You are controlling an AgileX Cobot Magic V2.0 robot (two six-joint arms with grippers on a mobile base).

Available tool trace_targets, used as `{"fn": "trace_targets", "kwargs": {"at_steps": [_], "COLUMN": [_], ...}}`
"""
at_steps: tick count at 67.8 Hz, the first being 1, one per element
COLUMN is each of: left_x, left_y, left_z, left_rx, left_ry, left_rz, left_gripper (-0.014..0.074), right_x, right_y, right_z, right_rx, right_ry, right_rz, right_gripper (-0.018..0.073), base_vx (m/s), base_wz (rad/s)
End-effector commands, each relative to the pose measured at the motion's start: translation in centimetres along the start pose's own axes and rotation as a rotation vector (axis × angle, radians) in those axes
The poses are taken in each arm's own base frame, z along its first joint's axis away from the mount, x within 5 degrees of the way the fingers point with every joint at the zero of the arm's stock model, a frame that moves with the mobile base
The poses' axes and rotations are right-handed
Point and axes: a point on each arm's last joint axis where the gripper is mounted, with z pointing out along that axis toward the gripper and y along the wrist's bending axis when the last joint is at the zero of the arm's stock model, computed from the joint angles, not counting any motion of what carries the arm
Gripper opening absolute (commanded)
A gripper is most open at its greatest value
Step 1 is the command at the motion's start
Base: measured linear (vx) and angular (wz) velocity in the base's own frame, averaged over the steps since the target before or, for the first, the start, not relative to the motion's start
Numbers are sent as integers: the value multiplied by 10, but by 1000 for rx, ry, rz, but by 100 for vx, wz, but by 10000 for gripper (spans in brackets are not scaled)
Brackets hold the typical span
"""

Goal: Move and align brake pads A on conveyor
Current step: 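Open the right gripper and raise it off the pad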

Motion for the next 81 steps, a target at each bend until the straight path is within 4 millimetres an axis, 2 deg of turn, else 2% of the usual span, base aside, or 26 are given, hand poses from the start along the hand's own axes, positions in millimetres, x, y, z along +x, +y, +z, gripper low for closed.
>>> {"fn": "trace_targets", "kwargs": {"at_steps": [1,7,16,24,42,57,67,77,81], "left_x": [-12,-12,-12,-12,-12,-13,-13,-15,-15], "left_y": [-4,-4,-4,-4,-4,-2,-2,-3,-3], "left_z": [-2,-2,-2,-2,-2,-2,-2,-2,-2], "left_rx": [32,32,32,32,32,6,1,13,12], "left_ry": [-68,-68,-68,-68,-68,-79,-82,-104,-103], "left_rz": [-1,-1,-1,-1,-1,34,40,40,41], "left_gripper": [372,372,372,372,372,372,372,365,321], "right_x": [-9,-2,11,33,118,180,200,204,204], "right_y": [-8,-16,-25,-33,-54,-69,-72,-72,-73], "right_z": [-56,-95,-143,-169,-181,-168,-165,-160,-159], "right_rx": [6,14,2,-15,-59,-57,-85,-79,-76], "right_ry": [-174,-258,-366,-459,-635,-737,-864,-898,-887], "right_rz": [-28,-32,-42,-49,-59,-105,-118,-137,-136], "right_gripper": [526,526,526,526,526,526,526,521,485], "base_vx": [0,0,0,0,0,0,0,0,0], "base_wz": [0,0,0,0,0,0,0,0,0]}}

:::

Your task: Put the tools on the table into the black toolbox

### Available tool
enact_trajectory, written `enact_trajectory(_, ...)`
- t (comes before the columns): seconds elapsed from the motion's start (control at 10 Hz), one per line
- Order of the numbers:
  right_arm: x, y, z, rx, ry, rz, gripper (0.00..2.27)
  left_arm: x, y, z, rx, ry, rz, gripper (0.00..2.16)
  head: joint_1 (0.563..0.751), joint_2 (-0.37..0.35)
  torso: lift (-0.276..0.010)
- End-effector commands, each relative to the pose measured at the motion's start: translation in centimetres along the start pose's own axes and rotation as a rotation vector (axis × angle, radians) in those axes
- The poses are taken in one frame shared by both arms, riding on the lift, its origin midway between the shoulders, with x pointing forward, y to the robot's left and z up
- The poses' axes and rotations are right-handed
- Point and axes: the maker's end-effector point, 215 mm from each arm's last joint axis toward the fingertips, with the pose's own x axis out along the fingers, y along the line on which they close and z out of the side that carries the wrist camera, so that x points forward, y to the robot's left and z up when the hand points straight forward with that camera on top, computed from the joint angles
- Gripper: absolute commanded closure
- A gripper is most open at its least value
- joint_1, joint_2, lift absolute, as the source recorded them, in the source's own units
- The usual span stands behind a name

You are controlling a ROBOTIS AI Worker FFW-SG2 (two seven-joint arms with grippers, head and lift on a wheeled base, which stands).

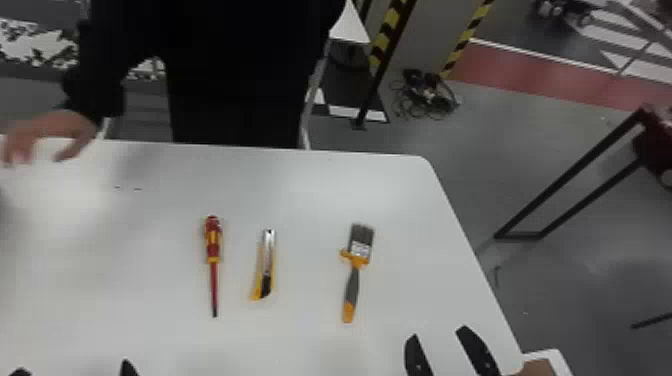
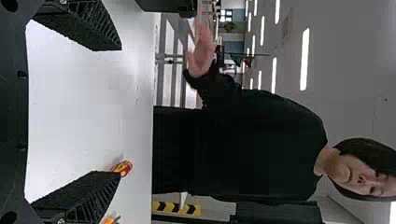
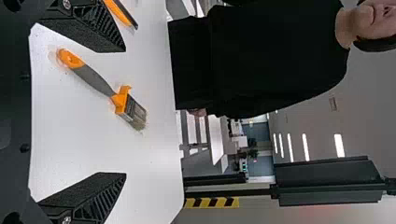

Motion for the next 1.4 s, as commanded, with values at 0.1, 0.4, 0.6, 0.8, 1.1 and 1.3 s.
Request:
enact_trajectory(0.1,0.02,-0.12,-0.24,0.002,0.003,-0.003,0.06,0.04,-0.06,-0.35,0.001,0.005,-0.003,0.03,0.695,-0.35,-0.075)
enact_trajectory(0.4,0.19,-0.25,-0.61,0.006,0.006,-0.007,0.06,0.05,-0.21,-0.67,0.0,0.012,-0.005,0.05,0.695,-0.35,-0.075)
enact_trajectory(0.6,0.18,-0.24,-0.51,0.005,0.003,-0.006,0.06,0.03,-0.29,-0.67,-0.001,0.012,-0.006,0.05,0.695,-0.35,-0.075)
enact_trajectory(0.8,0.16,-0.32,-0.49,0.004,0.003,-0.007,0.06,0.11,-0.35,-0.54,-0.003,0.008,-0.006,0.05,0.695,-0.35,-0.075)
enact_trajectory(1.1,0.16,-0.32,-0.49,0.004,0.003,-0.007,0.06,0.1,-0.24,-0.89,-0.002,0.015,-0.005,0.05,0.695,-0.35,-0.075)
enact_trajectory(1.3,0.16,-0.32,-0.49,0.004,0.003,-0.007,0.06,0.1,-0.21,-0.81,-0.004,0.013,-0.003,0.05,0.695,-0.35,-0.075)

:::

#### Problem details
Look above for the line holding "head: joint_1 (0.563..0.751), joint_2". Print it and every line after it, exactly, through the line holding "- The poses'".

#### Task result
  head: joint_1 (0.563..0.751), joint_2 (-0.37..0.35)
  torso: lift (-0.276..0.010)
- End-effector commands, each relative to the pose measured at the motion's start: translation in centimetres along the start pose's own axes and rotation as a rotation vector (axis × angle, radians) in those axes
- The poses are taken in one frame shared by both arms, riding on the lift, its origin midway between the shoulders, with x pointing forward, y to the robot's left and z up
- The poses' axes and rotations are right-handed

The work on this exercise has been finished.